● Work item:
Without any of the pictures, set down the data below exactly.

------------------------------------------------------------------------

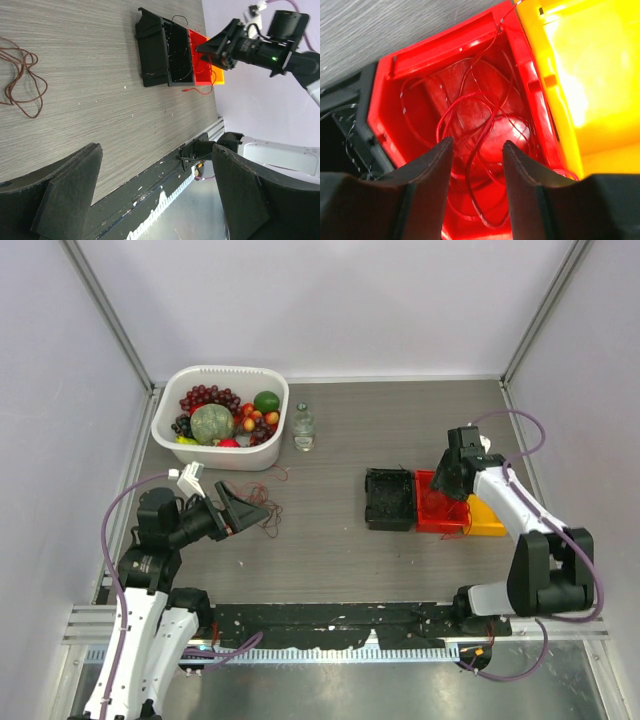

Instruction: Untangle the cables

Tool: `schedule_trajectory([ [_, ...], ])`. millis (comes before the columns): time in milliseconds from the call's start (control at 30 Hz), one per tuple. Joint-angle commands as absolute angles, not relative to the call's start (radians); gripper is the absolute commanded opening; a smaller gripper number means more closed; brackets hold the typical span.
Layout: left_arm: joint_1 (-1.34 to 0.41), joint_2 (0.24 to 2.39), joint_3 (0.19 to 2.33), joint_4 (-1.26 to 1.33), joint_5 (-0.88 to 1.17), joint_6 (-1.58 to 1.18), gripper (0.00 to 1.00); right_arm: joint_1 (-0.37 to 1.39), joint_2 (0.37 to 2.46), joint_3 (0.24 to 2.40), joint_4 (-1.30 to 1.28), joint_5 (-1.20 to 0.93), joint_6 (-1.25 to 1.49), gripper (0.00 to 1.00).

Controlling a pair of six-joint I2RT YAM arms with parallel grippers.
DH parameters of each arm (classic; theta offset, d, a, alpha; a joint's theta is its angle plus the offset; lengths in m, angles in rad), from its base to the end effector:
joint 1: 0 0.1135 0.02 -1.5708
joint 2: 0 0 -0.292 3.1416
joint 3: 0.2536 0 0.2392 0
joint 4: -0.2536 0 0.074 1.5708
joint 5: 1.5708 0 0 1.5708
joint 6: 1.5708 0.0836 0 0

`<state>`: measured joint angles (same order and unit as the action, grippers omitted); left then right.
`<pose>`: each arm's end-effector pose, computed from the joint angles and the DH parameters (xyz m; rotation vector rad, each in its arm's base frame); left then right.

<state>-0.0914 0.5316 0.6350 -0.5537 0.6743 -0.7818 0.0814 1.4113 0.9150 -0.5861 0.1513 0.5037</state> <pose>0.1126 -0.0627 0.2845 -0.2741 2.1170 -1.2153 0.2794 0.0102 0.2060 0.6002 2.5628 -0.0019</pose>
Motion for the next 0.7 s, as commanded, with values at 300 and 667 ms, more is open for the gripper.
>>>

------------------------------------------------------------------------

● Solved exercise:
Instruction: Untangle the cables

Tool: `schedule_trajectory([ [_, ...], ])`. millis (comes before the columns): time in milliseconds from the call's start (control at 30 Hz), one per tuple. Joint-angle commands as absolute angles, not relative to the call's start (radians); gripper is the absolute commanded opening; a smaller gripper number means more closed; brackets hold the typical span.
Layout: left_arm: joint_1 (-1.34 to 0.41), joint_2 (0.24 to 2.39), joint_3 (0.19 to 2.33), joint_4 (-1.26 to 1.33), joint_5 (-0.88 to 1.17), joint_6 (-1.58 to 1.18), gripper (0.00 to 1.00); right_arm: joint_1 (-0.37 to 1.39), joint_2 (0.37 to 2.46), joint_3 (0.24 to 2.40), joint_4 (-1.30 to 1.28), joint_5 (-1.20 to 0.93), joint_6 (-1.25 to 1.49), gripper (0.00 to 1.00).

Controlling a pair of six-joint I2RT YAM arms with parallel grippers.
DH parameters of each arm (classic; theta offset, d, a, alpha; a joint's theta is its angle plus the offset; lengths in m, angles in rad), from its base to the end effector:
joint 1: 0 0.1135 0.02 -1.5708
joint 2: 0 0 -0.292 3.1416
joint 3: 0.2536 0 0.2392 0
joint 4: -0.2536 0 0.074 1.5708
joint 5: 1.5708 0 0 1.5708
joint 6: 1.5708 0.0836 0 0

`<state>`: measured joint angles (same order and unit as the action, grippers omitted); left then right.
`<pose>`: each arm's end-effector pose, computed from the joint angles and the DH parameters (xyz m; rotation vector rad, each in its arm's base frame); left then right.

<state>-0.0914 0.5316 0.6350 -0.5537 0.6743 -0.7818 0.0814 1.4113 0.9150 -0.5861 0.1513 0.5037</state> <pose>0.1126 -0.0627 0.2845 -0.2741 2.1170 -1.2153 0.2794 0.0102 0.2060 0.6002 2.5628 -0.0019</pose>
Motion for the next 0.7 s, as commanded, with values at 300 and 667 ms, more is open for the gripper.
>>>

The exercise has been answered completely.